Exercise details
Word for word, retype the first line of the records and every following line through the one containing "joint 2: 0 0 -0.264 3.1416".

Extracted entries

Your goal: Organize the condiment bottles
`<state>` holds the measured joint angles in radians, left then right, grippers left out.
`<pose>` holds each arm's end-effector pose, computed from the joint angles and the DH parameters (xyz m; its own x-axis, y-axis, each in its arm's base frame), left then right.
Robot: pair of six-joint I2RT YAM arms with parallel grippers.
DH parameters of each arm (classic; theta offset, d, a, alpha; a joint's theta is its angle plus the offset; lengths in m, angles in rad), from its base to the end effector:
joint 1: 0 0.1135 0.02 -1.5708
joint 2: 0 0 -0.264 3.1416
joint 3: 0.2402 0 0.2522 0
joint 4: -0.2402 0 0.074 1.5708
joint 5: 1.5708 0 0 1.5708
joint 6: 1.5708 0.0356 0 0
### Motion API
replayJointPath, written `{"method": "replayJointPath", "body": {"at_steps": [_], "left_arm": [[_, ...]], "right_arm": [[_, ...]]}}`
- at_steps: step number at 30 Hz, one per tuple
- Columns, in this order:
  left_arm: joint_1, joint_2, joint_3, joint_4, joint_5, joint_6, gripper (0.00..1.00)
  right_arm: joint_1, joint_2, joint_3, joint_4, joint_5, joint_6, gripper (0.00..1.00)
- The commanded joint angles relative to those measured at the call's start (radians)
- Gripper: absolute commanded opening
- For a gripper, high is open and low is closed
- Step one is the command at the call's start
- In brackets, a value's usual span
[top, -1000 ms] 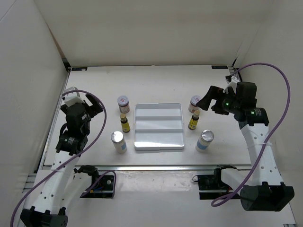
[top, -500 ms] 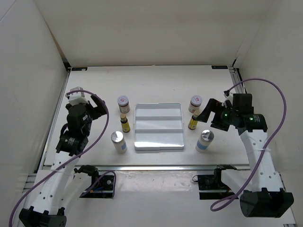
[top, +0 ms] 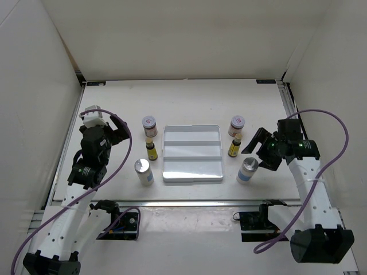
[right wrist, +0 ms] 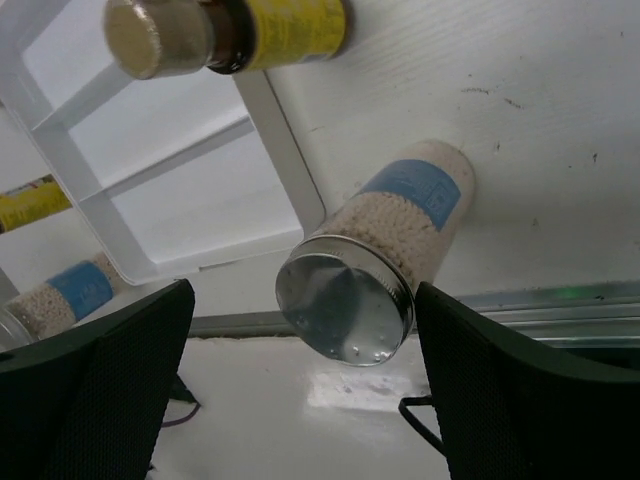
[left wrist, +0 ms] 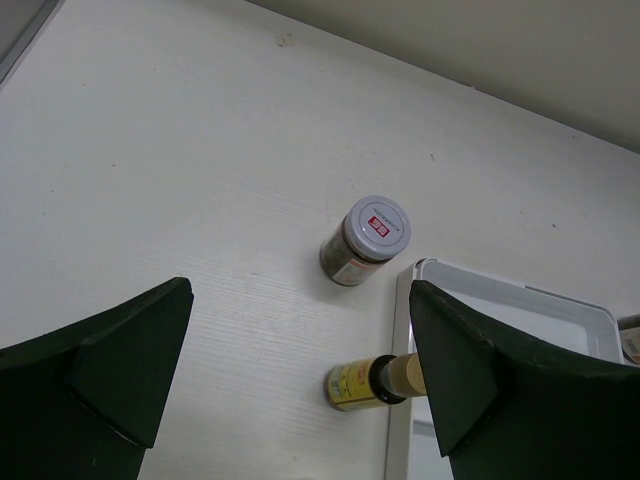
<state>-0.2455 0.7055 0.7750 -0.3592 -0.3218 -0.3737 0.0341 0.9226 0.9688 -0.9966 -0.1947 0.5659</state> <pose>0.1604 -0.0286 0.3308 -0.2348 -0.2982 -0.9252 -0.1602 0.9506 -0.2657 0.1655 0.0125 0.3066 -0.7646 0.5003 -0.4063 0.3129 0.8393 0.4446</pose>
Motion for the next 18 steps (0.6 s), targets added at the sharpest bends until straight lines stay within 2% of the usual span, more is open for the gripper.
{"method": "replayJointPath", "body": {"at_steps": [1, 4, 7, 11, 18], "left_arm": [[-0.005, -0.012, 0.015, -0.006, -0.005, 0.015, 1.0], [-0.005, -0.012, 0.015, -0.006, -0.005, 0.015, 1.0], [-0.005, -0.012, 0.015, -0.006, -0.005, 0.015, 1.0], [-0.005, -0.012, 0.015, -0.006, -0.005, 0.015, 1.0], [-0.005, -0.003, 0.015, -0.006, -0.005, 0.015, 1.0]], "right_arm": [[0.001, 0.059, -0.008, -0.014, -0.003, 0.077, 0.93], [0.012, 0.068, -0.03, 0.0, 0.021, 0.077, 0.9], [0.036, 0.079, -0.03, -0.016, 0.089, 0.077, 1.0], [0.058, 0.079, -0.03, -0.036, 0.162, 0.068, 1.0], [0.098, 0.14, -0.062, -0.036, 0.193, 0.104, 0.97]]}}
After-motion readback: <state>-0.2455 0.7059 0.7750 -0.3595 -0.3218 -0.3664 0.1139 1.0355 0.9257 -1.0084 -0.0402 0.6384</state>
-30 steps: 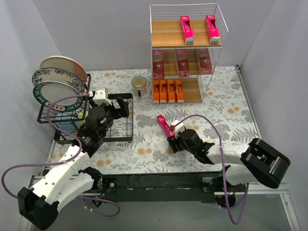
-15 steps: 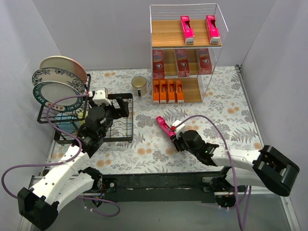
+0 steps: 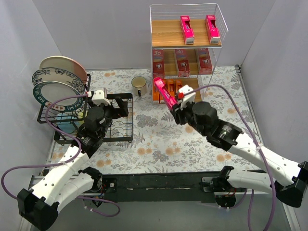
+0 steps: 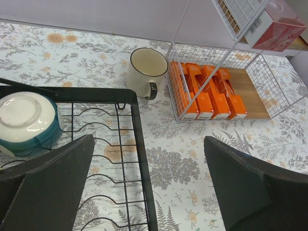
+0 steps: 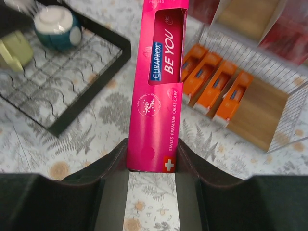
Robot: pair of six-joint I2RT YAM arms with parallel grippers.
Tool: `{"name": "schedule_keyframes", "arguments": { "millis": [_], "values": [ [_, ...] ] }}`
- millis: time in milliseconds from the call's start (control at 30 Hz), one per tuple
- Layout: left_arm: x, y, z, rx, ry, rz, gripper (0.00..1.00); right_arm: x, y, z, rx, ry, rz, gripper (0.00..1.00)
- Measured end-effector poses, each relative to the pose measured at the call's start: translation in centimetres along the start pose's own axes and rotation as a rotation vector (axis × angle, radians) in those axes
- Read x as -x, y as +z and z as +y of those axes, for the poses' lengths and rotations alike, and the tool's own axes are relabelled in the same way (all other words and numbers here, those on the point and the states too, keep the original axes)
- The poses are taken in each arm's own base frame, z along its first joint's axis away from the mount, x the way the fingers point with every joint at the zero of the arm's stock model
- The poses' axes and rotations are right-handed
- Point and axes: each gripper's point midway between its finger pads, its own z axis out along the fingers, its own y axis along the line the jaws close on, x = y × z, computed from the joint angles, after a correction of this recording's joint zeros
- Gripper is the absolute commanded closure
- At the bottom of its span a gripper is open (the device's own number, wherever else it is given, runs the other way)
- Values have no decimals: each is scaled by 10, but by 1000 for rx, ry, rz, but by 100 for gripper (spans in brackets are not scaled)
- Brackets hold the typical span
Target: Place and organize the toothpastes onto the shelf
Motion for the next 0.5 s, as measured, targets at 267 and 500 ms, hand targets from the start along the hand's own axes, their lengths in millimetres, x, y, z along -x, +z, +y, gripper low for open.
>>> {"name": "schedule_keyframes", "arguments": {
  "millis": [267, 500],
  "values": [
    [3, -2, 0, -2, -4, -11, 2, 159, -27, -27, -120, 49, -196, 54],
    [4, -3, 0, -3, -5, -11, 2, 238, 1, -55, -275, 45, -266, 54]
  ]
}}
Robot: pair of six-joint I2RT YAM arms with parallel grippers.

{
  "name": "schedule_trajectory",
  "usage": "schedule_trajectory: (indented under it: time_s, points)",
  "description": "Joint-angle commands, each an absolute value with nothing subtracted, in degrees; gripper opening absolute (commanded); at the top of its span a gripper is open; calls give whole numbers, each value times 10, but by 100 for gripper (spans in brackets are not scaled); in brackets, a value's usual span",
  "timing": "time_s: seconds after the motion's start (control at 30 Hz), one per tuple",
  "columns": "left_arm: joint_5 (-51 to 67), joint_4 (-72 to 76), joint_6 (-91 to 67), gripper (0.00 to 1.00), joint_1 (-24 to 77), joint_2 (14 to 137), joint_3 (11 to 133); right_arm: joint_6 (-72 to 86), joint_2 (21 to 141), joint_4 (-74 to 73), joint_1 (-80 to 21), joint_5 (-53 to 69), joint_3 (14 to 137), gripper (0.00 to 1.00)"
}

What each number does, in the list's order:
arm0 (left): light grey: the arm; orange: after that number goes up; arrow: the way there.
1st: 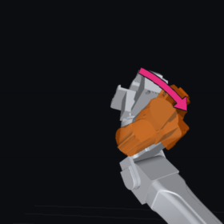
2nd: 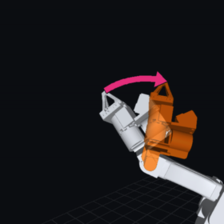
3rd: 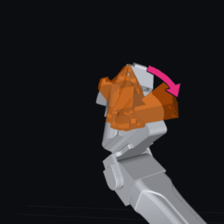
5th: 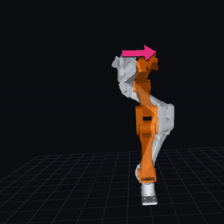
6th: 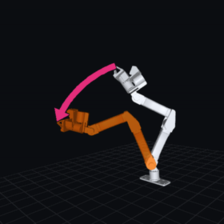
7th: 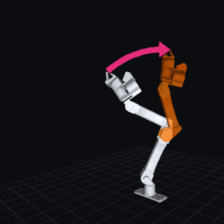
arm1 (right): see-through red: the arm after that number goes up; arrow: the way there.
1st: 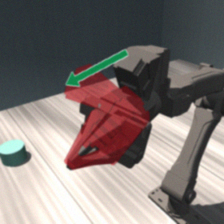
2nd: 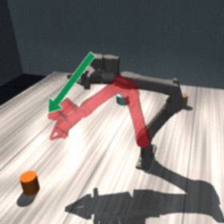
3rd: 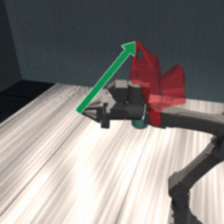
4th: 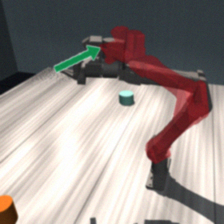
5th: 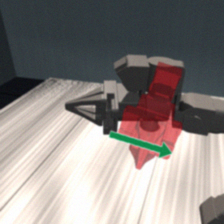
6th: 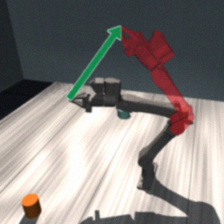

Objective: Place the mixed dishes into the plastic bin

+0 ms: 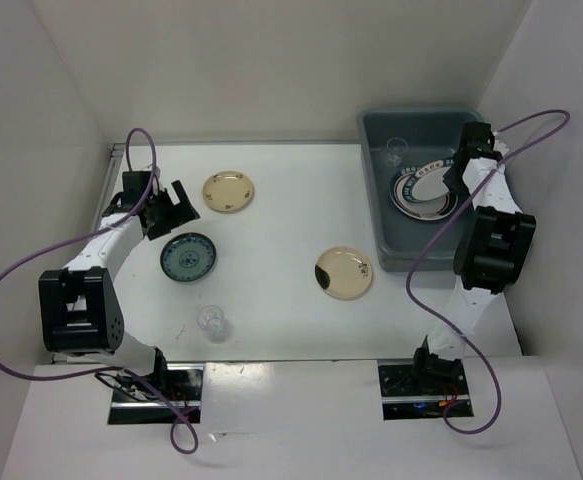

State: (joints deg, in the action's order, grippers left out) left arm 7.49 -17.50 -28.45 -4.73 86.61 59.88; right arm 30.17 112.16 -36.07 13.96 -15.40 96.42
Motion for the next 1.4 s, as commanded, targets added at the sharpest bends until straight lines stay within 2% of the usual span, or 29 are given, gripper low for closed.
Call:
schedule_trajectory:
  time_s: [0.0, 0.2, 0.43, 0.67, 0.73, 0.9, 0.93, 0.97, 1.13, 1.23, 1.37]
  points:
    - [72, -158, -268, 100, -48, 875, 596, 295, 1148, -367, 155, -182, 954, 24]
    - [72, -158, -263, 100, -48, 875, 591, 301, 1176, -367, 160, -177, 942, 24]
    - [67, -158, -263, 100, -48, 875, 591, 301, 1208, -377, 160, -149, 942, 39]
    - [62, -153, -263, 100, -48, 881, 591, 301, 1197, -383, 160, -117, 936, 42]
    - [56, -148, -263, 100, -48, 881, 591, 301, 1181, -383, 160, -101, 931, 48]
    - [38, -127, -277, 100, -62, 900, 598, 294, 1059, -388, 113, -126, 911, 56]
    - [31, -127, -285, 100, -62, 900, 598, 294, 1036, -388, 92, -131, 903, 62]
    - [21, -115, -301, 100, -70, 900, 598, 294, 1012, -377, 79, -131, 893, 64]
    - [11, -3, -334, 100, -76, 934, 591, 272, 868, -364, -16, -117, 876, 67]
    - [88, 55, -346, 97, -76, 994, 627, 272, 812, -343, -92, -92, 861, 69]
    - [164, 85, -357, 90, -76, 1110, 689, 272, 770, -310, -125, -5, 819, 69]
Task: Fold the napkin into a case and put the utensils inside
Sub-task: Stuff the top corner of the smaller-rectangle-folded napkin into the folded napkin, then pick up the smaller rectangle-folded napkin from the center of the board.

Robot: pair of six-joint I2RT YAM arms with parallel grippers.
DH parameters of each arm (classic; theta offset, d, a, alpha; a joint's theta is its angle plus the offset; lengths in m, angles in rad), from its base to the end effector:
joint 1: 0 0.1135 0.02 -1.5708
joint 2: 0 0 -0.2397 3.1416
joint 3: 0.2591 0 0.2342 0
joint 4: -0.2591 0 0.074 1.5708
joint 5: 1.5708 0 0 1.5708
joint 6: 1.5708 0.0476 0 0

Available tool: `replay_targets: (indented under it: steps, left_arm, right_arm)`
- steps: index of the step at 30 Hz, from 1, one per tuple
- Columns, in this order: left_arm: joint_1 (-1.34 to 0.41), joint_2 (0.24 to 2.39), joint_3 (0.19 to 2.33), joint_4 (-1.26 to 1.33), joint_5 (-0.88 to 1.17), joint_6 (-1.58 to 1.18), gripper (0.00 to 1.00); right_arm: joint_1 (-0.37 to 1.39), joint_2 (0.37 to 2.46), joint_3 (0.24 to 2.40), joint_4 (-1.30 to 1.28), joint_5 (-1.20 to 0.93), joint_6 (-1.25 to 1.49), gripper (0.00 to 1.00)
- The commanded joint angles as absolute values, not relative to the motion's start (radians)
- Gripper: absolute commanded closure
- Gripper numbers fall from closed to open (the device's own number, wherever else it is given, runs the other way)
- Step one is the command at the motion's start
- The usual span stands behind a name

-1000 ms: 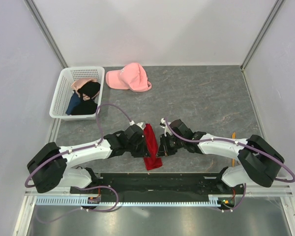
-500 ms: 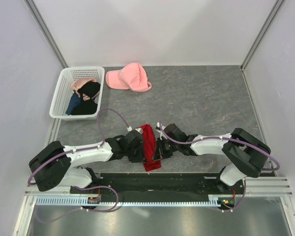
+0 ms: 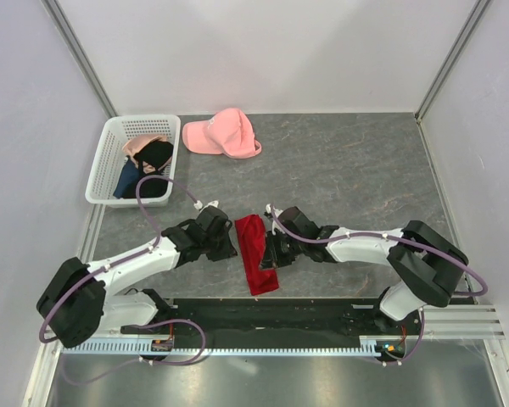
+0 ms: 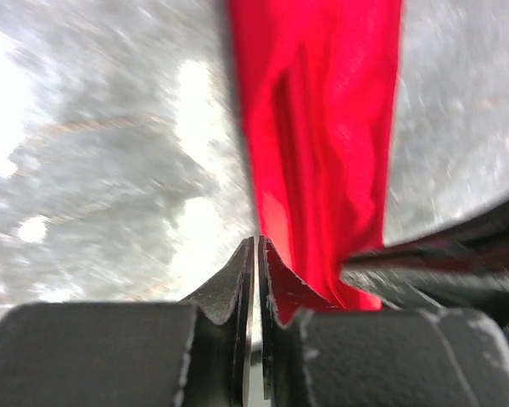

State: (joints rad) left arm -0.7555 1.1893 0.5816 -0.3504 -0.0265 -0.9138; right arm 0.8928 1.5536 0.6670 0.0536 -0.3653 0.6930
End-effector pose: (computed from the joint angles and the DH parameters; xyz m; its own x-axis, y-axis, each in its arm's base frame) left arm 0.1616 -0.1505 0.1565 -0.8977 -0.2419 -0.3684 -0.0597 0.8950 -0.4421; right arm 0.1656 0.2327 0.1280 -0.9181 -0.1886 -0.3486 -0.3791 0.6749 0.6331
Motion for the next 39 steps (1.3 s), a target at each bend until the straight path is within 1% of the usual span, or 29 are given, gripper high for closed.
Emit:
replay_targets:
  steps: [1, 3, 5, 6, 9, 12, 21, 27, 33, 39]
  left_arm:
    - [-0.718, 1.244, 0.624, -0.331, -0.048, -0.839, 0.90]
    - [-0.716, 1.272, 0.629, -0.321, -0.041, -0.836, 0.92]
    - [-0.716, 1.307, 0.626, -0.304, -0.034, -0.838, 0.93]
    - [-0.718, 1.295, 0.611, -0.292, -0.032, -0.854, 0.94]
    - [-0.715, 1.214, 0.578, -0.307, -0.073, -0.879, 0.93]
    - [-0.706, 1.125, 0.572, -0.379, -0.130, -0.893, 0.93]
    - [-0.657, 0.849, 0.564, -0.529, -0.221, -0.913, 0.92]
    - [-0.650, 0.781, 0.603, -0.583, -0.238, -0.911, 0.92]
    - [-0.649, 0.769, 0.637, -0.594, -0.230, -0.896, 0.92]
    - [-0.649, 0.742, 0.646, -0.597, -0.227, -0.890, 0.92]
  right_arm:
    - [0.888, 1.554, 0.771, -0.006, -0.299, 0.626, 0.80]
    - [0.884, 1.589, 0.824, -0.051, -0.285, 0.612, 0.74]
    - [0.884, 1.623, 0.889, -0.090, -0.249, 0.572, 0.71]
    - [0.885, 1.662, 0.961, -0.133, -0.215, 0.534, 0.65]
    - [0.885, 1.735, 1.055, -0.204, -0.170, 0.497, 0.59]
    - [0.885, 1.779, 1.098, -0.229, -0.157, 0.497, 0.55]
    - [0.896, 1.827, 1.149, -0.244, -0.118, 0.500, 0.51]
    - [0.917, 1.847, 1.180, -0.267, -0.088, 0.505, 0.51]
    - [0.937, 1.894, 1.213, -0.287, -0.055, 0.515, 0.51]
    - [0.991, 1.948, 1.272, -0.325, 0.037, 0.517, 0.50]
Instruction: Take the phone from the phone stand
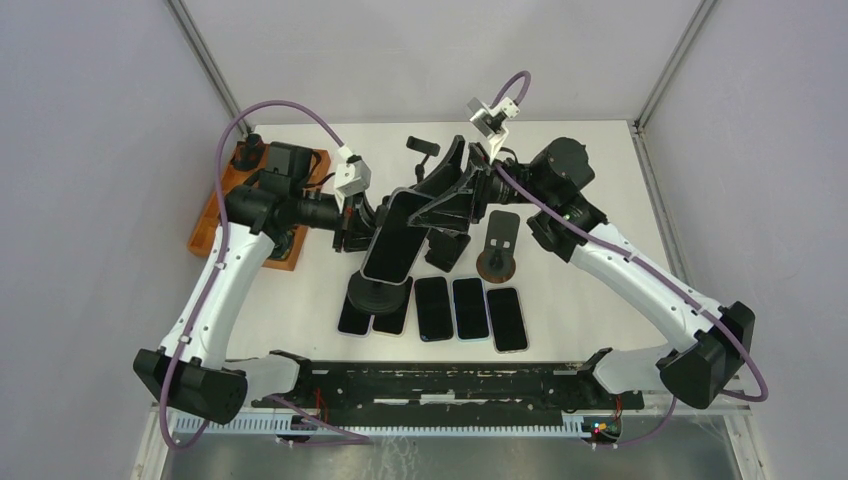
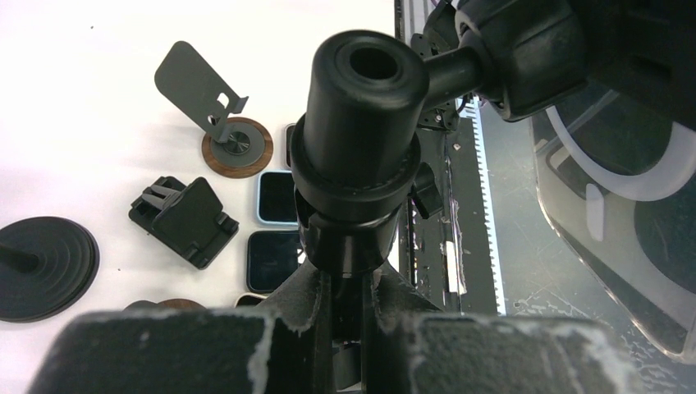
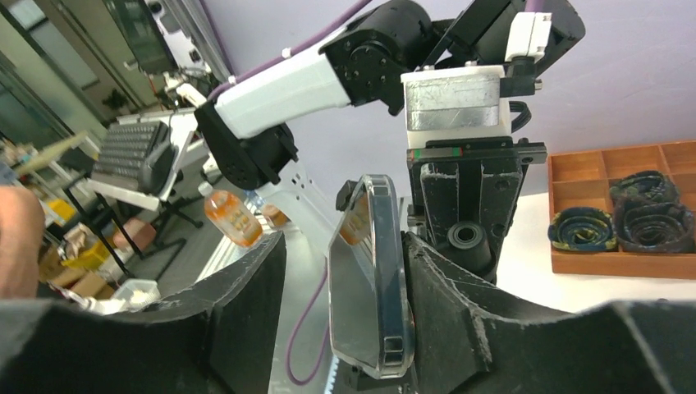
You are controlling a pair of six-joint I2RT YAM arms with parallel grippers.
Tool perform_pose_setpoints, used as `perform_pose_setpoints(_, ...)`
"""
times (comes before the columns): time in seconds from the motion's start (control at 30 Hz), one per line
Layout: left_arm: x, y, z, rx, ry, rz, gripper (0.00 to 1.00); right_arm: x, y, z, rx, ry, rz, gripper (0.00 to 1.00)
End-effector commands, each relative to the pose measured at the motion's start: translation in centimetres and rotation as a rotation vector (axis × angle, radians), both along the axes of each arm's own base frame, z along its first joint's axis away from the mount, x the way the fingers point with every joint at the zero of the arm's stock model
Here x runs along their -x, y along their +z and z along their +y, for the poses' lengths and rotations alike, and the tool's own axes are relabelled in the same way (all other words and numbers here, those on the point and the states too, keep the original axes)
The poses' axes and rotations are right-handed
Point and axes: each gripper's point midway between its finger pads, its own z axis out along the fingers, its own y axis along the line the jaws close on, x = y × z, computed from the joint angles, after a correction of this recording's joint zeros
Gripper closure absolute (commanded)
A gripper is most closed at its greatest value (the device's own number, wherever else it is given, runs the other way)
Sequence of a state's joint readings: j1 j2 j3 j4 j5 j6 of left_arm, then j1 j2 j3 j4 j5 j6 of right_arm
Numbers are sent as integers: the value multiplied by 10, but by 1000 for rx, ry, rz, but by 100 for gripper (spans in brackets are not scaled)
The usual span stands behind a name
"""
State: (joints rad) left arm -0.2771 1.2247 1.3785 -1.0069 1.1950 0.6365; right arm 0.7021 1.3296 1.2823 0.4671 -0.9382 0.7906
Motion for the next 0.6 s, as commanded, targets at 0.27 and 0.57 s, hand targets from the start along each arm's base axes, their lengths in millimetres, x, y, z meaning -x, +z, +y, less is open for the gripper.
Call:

Written reply
Your goal: Organize the condiment bottles
`<state>` holds the measured joint angles in radians, left then right, grippers left out.
`<pose>` holds each arm's end-effector pose, computed from the joint angles and the DH parameters (xyz m; its own x-axis, y-axis, each in its arm's base frame), left then right.
Robot: pair of six-joint I2RT YAM arms with parallel grippers.
DH parameters of each arm (classic; theta offset, d, a, alpha; a joint's theta is its angle plus the offset; lengths in m, angles in rad), from its base to the end effector:
joint 1: 0 0.1135 0.02 -1.5708
joint 2: 0 0 -0.264 3.1416

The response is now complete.